We hereby thank D. Griffin and V. Fioletov for their valuable input.


CSO processing
==============

*(See* :ref:`tutorial` *chapter for introduction to CSO scripts and configuration)*

An example configuration of the CSO processing of the S5p/SO\ :sub:`2` data is available via
the following settings:

* `config/Copernicus/cso.rc <../../../config/Copernicus/cso.rc>`_

  Top-level settings that configure the job-tree with various sub-tasks.
  This is a generic file that could be used for multiple S5 products, 
  edit it to select the SO\ :sub:`2` processing.
   
* `config/Copernicus/cso-user-settings.rc <../../../config/Copernicus/cso-user-settings.rc>`_

  User-specific settings such as the work directory.
  
* `config/Copernicus/cso-s5p-so2.rc <../../../config/Copernicus/cso-s5p-so2.rc>`_
  
  Specific settings for SO\ :sub:`2` product.

Start the job-tree using::

  ./bin/cso  config/Copernicus/cso.rc
  
Selected sub-steps in the processing are described below.

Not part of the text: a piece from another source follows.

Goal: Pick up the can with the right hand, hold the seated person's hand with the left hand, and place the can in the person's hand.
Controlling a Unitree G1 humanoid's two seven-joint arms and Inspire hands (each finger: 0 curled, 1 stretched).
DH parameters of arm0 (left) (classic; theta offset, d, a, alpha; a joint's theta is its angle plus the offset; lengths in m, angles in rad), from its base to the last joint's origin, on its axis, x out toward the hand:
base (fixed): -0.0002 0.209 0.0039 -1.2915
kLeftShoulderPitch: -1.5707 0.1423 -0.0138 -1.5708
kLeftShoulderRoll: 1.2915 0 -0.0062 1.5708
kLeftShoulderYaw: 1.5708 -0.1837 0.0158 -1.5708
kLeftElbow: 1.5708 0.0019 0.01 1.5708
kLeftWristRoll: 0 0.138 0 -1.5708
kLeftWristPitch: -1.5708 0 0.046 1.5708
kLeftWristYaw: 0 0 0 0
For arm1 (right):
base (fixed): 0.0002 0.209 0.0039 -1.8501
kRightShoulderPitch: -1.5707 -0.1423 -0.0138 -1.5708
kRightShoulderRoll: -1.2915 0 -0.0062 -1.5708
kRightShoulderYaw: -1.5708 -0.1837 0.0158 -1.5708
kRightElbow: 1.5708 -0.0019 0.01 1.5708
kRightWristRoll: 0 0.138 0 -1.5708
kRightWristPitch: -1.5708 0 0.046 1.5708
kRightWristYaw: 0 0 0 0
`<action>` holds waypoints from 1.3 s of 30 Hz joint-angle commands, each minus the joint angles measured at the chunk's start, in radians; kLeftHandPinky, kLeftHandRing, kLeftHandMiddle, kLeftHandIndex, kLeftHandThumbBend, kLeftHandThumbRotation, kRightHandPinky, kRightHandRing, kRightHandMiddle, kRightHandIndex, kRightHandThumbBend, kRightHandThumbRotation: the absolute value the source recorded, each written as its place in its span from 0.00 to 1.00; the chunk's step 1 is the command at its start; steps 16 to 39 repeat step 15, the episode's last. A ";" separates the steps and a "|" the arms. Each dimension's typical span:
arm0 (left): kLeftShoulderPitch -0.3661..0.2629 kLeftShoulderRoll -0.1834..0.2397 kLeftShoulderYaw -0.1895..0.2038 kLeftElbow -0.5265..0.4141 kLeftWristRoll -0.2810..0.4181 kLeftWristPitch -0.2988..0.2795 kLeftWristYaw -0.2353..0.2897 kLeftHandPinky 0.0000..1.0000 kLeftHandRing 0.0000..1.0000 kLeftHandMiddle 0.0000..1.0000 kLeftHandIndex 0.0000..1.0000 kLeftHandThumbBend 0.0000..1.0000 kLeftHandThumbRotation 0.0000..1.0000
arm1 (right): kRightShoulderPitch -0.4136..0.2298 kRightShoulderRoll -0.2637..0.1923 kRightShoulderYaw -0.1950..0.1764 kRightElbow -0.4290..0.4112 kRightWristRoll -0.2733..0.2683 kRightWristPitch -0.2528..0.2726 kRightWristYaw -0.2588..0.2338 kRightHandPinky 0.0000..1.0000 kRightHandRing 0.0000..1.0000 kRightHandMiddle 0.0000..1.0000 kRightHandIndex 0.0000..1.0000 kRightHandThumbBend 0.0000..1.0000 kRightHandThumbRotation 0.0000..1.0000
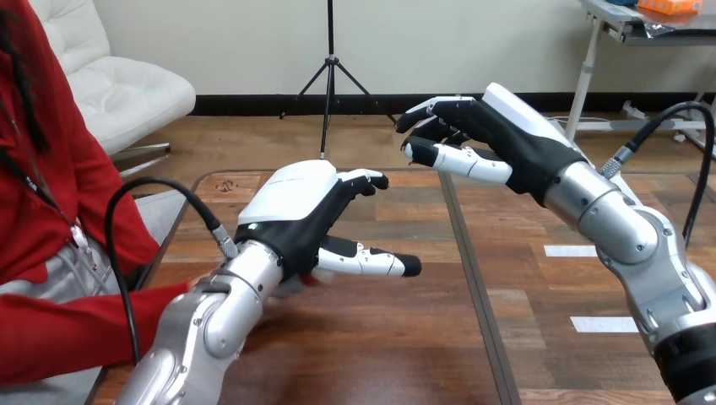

.. Label between '.. _' and ':' ; use :ref:`text <label>` for reference
.. _s5p-so2-inquire:

Inquire Sentinel-5p/SO2 archive
===============================

S5p/SO\ :sub:`2` observations are available from the
`Copernicus DataSpace <https://dataspace.copernicus.eu/>`_;
see the :ref:`cso-dataspace` module for a detailed description.

Data is available for different processing streams, each identified by a 4-character key:

* ``NRTI`` : `Near real time`, available with a day after observation;
* ``OFFL`` : `Offline`, available within weeks after observations;
* ``RPRO`` : re-processing of all previously made observations;

The portal provides data files created with different processor versions.
It is therefore necessary to first inquire both archives to see which data is available where,
and what the version numbers are.

The :py:class:`CSO_DataSpace_Inquire <cso_dataspace.CSO_DataSpace_Inquire>` class is available to inquire the
*Copernicus DataSpace*. The settings used by this class allow selection
on for example time range and intersection area. 
The result is a csv file which with columns for keywords such as orbit number and processor version,
as well as the filename of the data and the url that should be used to actually download the data::

    orbit;start_time;end_time;processing;collection;processor_version;filename;href
    21497;2021-12-06 14:05:54;2021-12-06 15:47:24;OFFL;02;020301;S5P_OFFL_L2__SO2____20211206T140554_20211206T154724_21497_02_020301_20211208T043331.nc;https://zipper.dataspace.copernicus.eu/odata/v1/Products('d9d33ffa-9fe5-43cc-b5a1-b65c22e874ad')/$value
    21852;2021-12-31 14:37:39;2021-12-31 16:19:09;OFFL;02;020301;S5P_OFFL_L2__SO2____20211231T143739_20211231T161909_21852_02_020301_20220102T064010.nc;https://zipper.dataspace.copernicus.eu/odata/v1/Products('ff5c922c-450c-43db-97e4-f46bdd55ffb2')/$value
    :

See the section on *File name convention* in the *Product User Manual* for the meaning of all 
parts of the filename.

To visualize what is available from the various portals, the
:py:class:`CSO_Inquire_Plot <cso_inquire.CSO_Inquire_Plot>` could be used to create an overview figure:

.. figure:: figs/SO2/Copernicus_S5p_SO2.png
   :scale: 50 %
   :align: center
   :alt: Overview of available SO\ :sub:`2` processings.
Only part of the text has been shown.